Bartolini est de cette vieille race de sculpteurs italiens dont le ciseau fécond a créé des armées de statues. Il se distingue en cela des sculpteurs de l’école florentine, toujours si sobre et si sévère, Jean de Bologne excepté. Son atelier est un véritable musée ; les projets de monumens, les bas-reliefs, les groupes et les statues à l’état d’ébauches, les bas-reliefs, les groupes et les statues achevés y sont en grand nombre, et les bustes s’y comptent par centaines. Toutes les célébrités européennes de l’époque semblent s’y être donné rendez-vous ; l’Allemagne, l’Angleterre, la Russie et la France y ont d’illustres représentans. Lors de la visite que nous lui fîmes, Bartolini terminait en marbre les bustes du maréchal Maison, de la princesse Mathilde, fille du roi Jérôme, de Mme Thiers, du duc de Sutherland et de plusieurs autres personnages de l’aristocratie anglaise, et il achevait les ébauches de Liszt et de Mme d’Agout, déjà frappantes de ressemblance.

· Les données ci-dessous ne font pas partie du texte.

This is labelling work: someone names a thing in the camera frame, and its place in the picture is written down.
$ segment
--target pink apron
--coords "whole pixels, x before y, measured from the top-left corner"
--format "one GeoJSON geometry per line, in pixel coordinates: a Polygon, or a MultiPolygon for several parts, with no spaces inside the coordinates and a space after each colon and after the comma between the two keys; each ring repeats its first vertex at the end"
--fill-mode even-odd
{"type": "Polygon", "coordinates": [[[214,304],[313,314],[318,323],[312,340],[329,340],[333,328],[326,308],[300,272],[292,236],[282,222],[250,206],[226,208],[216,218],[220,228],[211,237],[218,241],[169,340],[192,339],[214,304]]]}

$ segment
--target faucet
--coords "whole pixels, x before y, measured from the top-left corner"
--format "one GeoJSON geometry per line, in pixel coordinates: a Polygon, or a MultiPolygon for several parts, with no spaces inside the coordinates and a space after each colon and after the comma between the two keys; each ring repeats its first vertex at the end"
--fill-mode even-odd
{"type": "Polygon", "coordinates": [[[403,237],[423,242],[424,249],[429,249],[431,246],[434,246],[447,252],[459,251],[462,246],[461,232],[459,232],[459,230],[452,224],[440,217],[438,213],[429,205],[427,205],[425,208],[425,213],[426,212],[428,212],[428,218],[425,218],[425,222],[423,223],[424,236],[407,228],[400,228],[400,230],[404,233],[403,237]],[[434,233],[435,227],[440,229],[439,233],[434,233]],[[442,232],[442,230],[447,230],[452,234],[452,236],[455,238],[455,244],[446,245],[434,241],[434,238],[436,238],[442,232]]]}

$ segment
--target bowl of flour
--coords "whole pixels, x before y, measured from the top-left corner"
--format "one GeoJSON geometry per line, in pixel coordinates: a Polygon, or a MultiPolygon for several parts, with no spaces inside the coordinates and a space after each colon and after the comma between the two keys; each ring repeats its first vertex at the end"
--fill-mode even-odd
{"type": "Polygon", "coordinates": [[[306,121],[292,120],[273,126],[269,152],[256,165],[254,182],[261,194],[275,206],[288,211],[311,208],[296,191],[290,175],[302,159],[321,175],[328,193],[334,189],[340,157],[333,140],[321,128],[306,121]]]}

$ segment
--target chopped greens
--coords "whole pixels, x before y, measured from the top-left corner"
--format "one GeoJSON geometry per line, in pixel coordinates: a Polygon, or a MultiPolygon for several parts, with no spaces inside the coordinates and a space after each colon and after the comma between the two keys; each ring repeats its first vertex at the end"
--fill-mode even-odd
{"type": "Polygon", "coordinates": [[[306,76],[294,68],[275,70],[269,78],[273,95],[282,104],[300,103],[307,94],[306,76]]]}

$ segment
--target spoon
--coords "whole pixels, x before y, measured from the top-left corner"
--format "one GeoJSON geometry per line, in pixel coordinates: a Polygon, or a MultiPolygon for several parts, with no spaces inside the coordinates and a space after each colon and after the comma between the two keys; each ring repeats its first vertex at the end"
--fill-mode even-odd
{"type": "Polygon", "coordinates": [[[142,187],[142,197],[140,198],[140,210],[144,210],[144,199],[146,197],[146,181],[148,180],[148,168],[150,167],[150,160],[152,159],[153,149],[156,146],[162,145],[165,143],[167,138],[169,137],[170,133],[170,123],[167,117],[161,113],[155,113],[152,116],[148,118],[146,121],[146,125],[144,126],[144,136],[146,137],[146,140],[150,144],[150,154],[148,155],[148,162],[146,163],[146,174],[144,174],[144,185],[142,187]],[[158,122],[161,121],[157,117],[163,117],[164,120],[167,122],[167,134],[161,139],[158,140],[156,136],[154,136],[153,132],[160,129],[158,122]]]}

Bartolini excelle à représenter des affections morales ; il fait surtout vivre ses personnages par la pensée. Il s’attache aux moindres particularités qui peuvent lui faire connaître à fond le caractère de l’homme qui va poser devant lui, et il ne se met à l’ouvrage que lorsqu’il a achevé cette première étude morale qu’il regarde comme indispensable. Je l’ai vu entrer à ce sujet dans des détails singuliers, en apparence fort minutieux, et dont lui seul pouvait comprendre l’importance. L’exécution des bustes de Bartolini est large, facile et parfaitement vraie. Il sait faire la chair, ce que Pampaloni, son rival de Florence dans la sculpture des bustes, paraît absolument ignorer. Il y a cent palmes de différence entre Bartolini et Benvenuti, et c’est en comparant leurs productions que l’on voit sur-le-champ de combien la sculpture l’emporte en Italie sur la peinture. La jeune école pourra seule remettre les choses sur le pied d’égalité quand elle aura produit et se sera fait accepter.

Quelques-unes des nombreuses statues de Bartolini sont devenues populaires. L’une d’elles, l’Espérance en Dieu, a été copiée mille fois en marbre et en bronze, et, reproduite par le moule, on la rencontre dans toute l’Europe. L’Espérance en Dieu de Bartolini est figurée par une jeune fille à genoux, les mains jointes et les yeux levés au ciel. L’idée, comme on voit, n’a rien que de fort ordinaire ; mais l’artiste a rendu avec un singulier bonheur, dans chacune des parties de cette jolie statue, le passage de l’enfance à l’adolescence. La pose d’ailleurs a un grand charme dans sa parfaite simplicité, et l’expression du visage est tout-à-fait angélique ; on dirait une statue de Canova, mais les formes en sont moins rondes et en même temps moins grêles.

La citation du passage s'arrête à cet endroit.